The reactor may be made of a material having heat resistance and corrosion resistance to hydrogen fluoride, hydrogen chloride and the like, and stainless steel, hastelloy, monel, platinum and the like are preferable.
It can also be made of materials lined with these metals.

The product containing 1-chloro-3,3,3-trifluoropropene treated by the method of the present invention and discharged from the reactor is purified by a known method to give a product. The purification method is not limited. For example, the product is first washed with water or / and an alkaline solution to remove acidic substances such as hydrogen chloride and hydrogen fluoride, and after drying,
It can be carried out by subjecting it to distillation to remove organic impurities.

[0017]

[Preparation Example 1] 336 g of a special grade reagent CrCl ₃ .6H ₂ O was dissolved in pure water to make 1 L. 250 cc of granular [gamma] -alumina having a diameter of 5 mm and a surface area of 340 m < ² > / g was immersed in this solution and allowed to stand overnight. Next, γ-alumina was removed by filtration, kept at 100 ° C. in a hot air circulating dryer, and further dried overnight. The obtained chrome-supported alumina was equipped with an electric furnace to form a cylindrical SUS316 having a diameter of 5 cm and a length of 30 cm.
It was filled in a reaction tube made of L and heated to 300 ° C. while flowing nitrogen gas, and when the outflow of water was no longer observed, hydrogen gas was entrained in the nitrogen gas and the concentration thereof was gradually increased. The hot spot due to the fluorination of the filled chromium-supported alumina reached the outlet end of the reaction tube, and the reactor temperature was set to 3
The temperature was raised to 50 ° C., and the state was maintained for 1 hour to prepare a catalyst.

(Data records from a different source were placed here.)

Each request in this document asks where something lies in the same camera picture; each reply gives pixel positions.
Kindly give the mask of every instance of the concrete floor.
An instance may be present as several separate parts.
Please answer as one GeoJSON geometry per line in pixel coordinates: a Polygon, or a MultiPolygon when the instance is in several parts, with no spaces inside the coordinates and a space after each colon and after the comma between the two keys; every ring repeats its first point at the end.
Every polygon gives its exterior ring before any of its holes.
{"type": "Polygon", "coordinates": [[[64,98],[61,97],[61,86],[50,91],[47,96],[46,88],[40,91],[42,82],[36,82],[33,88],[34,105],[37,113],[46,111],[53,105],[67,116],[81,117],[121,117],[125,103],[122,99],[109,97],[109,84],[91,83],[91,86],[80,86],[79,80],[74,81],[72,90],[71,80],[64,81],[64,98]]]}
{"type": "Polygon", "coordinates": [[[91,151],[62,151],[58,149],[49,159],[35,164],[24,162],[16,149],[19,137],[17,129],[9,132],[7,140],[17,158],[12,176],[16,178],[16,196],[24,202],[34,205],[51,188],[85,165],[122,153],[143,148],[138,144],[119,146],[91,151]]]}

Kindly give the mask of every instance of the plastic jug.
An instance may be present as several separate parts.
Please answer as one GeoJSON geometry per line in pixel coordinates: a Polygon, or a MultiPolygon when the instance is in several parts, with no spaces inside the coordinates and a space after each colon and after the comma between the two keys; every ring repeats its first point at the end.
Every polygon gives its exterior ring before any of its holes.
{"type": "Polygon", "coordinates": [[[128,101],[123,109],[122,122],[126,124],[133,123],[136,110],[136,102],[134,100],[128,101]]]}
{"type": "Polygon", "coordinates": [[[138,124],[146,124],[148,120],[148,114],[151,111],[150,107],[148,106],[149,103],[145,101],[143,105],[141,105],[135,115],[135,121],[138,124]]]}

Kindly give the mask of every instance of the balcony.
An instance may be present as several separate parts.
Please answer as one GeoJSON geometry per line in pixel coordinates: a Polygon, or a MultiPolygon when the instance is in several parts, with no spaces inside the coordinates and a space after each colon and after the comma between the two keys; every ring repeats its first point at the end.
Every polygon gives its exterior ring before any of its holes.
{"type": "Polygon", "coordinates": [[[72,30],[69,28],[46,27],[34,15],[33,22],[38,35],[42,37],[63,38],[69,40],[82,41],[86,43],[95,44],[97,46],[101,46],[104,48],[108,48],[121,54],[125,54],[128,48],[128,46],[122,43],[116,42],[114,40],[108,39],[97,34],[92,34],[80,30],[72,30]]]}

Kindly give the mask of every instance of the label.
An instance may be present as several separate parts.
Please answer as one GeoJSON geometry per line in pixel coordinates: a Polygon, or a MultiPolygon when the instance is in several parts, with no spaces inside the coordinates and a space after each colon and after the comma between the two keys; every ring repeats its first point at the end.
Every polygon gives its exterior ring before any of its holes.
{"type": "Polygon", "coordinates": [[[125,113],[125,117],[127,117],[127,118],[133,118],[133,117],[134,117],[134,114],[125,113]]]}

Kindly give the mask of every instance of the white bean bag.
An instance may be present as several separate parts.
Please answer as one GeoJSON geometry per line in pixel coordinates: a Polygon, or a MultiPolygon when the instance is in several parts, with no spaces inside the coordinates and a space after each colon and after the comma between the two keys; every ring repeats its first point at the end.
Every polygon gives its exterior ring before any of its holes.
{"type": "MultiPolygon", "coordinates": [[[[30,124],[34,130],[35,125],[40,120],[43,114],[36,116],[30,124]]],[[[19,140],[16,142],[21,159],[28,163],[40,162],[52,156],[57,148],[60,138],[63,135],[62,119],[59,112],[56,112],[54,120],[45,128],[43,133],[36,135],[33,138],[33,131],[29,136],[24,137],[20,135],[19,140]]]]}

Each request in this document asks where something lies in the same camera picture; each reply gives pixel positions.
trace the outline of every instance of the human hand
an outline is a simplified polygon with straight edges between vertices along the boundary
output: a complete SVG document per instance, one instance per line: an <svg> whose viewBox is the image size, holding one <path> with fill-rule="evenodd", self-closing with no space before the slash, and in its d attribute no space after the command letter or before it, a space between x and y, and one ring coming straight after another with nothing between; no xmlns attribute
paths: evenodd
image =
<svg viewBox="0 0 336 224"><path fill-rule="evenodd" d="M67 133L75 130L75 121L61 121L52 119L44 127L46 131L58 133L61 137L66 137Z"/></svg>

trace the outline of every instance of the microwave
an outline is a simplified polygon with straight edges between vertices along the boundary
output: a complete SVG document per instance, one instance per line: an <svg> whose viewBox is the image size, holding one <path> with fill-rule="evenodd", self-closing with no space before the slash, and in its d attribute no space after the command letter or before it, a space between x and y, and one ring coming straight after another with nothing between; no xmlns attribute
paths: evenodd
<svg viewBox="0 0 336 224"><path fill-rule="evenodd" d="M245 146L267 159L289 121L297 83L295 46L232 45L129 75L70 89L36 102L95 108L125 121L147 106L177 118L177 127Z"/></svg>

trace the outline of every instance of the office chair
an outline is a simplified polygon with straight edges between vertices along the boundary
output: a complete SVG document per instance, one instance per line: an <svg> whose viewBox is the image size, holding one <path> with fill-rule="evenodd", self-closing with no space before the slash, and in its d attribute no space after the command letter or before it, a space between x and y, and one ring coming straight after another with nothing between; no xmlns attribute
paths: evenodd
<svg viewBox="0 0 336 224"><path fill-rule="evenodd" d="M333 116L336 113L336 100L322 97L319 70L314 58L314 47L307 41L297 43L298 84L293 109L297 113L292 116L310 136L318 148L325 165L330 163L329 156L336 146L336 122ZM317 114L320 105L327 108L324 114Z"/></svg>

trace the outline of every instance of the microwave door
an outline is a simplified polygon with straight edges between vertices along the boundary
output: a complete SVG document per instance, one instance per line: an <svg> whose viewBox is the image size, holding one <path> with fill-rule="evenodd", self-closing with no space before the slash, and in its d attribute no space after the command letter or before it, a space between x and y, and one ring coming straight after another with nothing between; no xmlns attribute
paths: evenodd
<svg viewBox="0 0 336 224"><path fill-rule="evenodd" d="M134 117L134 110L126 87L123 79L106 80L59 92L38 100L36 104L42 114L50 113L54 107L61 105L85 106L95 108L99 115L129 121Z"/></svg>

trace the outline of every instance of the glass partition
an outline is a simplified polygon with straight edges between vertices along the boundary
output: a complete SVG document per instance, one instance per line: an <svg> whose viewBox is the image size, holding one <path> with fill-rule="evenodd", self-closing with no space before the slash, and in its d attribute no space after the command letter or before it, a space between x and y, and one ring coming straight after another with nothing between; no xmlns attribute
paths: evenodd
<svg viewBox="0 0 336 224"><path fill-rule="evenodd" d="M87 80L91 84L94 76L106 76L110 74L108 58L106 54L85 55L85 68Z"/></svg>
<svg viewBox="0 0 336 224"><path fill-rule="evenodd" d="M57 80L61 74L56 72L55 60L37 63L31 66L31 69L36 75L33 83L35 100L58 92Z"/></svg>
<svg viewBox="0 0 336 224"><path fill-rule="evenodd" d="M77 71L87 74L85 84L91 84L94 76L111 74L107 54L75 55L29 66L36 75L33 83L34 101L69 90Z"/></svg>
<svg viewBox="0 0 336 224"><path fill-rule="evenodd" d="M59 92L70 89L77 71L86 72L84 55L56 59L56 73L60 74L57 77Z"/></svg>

Example 1 Preparation Example 1 as a gas phase fluorination catalyst in a gas phase reactor (made of SUS316L, diameter 1 inch, length 30 cm) consisting of a cylindrical reaction tube equipped with an electric furnace.
50 cc of the catalyst prepared in (1) was filled. The temperature of the reaction tube is 300 ° C while flowing nitrogen gas at a flow rate of about 190 cc / min.
And hydrogen fluoride was entrained in the nitrogen gas at a rate of about 0.25 g / min. The temperature of the reaction tube was raised to 350 ° C. and kept for 1 hour. Next, the temperature of the reaction tube was lowered to 220 ° C., hydrogen fluoride was supplied at a feed rate of 0.29 g / min, and
1,1,3,3-Pentachloropropane was vaporized in advance and the supply to the reactor was started at a rate of 0.35 g / min.

After 1 hour from the start of the reaction, the reaction was stable. Therefore, the produced gas flowing out from the reactor was blown into water to remove the acidic gas, and then it was collected with a dry ice-acetone trap. The results of analyzing the collected organic matter by gas chromatography are shown in Table 1.

[0020]

[Table 1]

[Embodiments 2 to 4] After the preparatory steps similar to those in Example 1, the same reaction operation, recovery operation and analysis as in Example 1 were carried out under the conditions shown in Table 1. The results are shown in Table 1.

[0022]

The process for producing 1-chloro-3,3,3-trifluoropropene of the present invention is easy to obtain for 1,1,1.
1,3,3-pentachloropropane as raw material, high 1
Since it has a -chloro-3,3,3-trifluoropropene yield, it is useful as an industrial production method.

Claims (2)

[Claims] 1. The method according to claim 1, wherein 1, 1
1-chloro-3,3,3-characterizing that 1,1,3,3-pentachloropropane is reacted with hydrogen fluoride.
Method for producing trifluoropropene. 2. The 1-chloro-3 according to claim 1, wherein the fluorination catalyst is a chromium-supported alumina catalyst.
A method for producing 3,3-trifluoropropene.